The Chaos Mesh team announced the general availability (GA) of Chaos Mesh 1.0 after it was accepted as a CNCF sandbox project in July 2020. Chaos Mesh is a tool to perform chaos engineering experiments on Kubernetes applications.
Chaos Mesh uses standard CRDs for object definitions and also comes with a dashboard for managing and monitoring chaos engineering experiments. The dashboard can be used to “define the scope of the chaos experiment, specify the type of chaos injection, define scheduling rules, and observe the results of the chaos experiment”. Chaos Mesh also comes with a Grafana plugin to view real-time metrics from the chaos engineering experiments. The tool covers fault injection into “pods, the network, system I/O, and the kernel”.

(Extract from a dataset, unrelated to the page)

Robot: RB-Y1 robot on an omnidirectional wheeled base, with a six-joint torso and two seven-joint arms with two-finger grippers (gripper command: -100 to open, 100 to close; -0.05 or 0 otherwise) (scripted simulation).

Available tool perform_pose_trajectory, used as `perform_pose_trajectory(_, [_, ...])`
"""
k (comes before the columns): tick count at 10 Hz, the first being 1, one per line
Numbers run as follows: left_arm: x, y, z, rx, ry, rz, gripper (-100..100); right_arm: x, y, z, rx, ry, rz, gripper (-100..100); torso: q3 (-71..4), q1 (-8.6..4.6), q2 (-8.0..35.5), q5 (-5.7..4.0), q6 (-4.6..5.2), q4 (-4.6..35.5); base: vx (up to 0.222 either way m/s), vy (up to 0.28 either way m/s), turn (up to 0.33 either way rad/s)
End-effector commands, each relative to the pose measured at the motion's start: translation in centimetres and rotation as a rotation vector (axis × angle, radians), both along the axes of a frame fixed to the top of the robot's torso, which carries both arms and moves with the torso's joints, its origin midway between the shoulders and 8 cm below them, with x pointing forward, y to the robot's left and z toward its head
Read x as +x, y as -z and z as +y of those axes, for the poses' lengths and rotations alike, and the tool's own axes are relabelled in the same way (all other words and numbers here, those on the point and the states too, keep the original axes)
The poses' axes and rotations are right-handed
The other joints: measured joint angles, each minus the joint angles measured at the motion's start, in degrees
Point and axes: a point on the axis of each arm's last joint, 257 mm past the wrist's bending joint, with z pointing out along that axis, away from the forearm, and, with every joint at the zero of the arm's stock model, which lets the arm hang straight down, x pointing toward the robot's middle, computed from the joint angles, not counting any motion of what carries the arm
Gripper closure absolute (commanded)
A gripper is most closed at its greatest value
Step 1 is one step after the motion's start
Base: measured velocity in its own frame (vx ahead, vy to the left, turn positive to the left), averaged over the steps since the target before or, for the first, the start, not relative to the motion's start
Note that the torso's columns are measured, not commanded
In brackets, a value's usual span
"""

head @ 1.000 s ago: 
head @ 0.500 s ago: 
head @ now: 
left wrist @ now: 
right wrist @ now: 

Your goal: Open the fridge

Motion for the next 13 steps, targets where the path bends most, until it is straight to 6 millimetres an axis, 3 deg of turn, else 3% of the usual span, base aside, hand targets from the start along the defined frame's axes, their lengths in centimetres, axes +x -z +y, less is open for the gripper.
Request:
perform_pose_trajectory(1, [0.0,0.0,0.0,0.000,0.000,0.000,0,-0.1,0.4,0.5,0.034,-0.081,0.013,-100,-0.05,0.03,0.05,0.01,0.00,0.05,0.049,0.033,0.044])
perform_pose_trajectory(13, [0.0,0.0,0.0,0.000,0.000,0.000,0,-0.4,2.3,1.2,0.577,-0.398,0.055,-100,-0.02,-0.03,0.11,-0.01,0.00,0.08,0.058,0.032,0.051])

InfoQ reached out to Keao Yang, maintainer and full-time developer for chaos-mesh, to learn more.
The chaos experiment can be specified as a YAML in Chaos Mesh. The failure types that can be injected include pod failures, network partition failures, virtual memory stressors, modifying the system time as seen by sys calls, and I/O delays. Chaos Mesh can also be used to simulate network latencies across multiple data centers. Under the hood, Chaos Mesh runs as two primary components – a central controller manager and a DaemonSet that runs a pod on each node, functioning as the agent. To limit the affected applications under testing, and prevent the chaos experiments from impacting critical applications, namespace level permissions and lists of protected namespaces can be provided.
Chaos Mesh originally grew out of a testing framework for TiDB – a distributed database. Yang explains that “we believed that our experience from the former practice (with TiDB testing) could help to make not only TiDB stabler, and that’s why we created Chaos Mesh. Chaos Mesh was born generic and is designed to work on any cloud platform and to test any software on the cloud.”
Chaos Mesh does not depend on any specific cloud features. It uses “only the Kubernetes API and the basic function of the Linux kernel”, says Yang, and adds:
As reported by users, Chaos Mesh can work naturally on bare metal clusters and most cloud platforms. However, for some cloud platforms (e.g. OpenShift), special privilege settings are needed. We are working on a document to record these configs.
In response to a question about how Chaos Mesh injects faults internally, Yang explains:
The implementation depends on the kind of “faults”. Some of them are quite simple. For example, Chaos Mesh uses Kubernetes API to kill pods and implement PodChaos. For some other kinds of chaos, Chaos Mesh will send grpc requests to the daemon on related nodes, and the daemon will enter the corresponding network/pid/mnt/… namespace and cgroup and run some commands (such as iptables) to inject faults.
Further, Yang adds that “injecting faults at runtime and limiting the scope of chaos could be a challenge. For example, there isn’t a thing like the time namespace before Linux 5.6, and every process shared the same clock. For this chaos, the implementation is not so straightforward and is really hard to conclude in a short answer”. Another post describes the implementation of TimeChaos – which simulates clock skew.
On the near future road map for Chaos Mesh, Yang says:
We are trying to expand the ability of Chaos Mesh as a “platform”, which means it is expected to be able to orchestrate chaos experiments, define complex chaos scenarios, and generate reports for chaos. Another important feature on the road is to support access control in the dashboard.
Other Chaos Engineering frameworks on Kubernetes are Litmus, Gremlin, and KubeInvaders. As of this writing, Chaos Mesh needs Kubernetes v 1.12 and higher and can be installed using either a supplied shell script or by using Helm charts. The source code for Chaos Mesh is available on GitHub.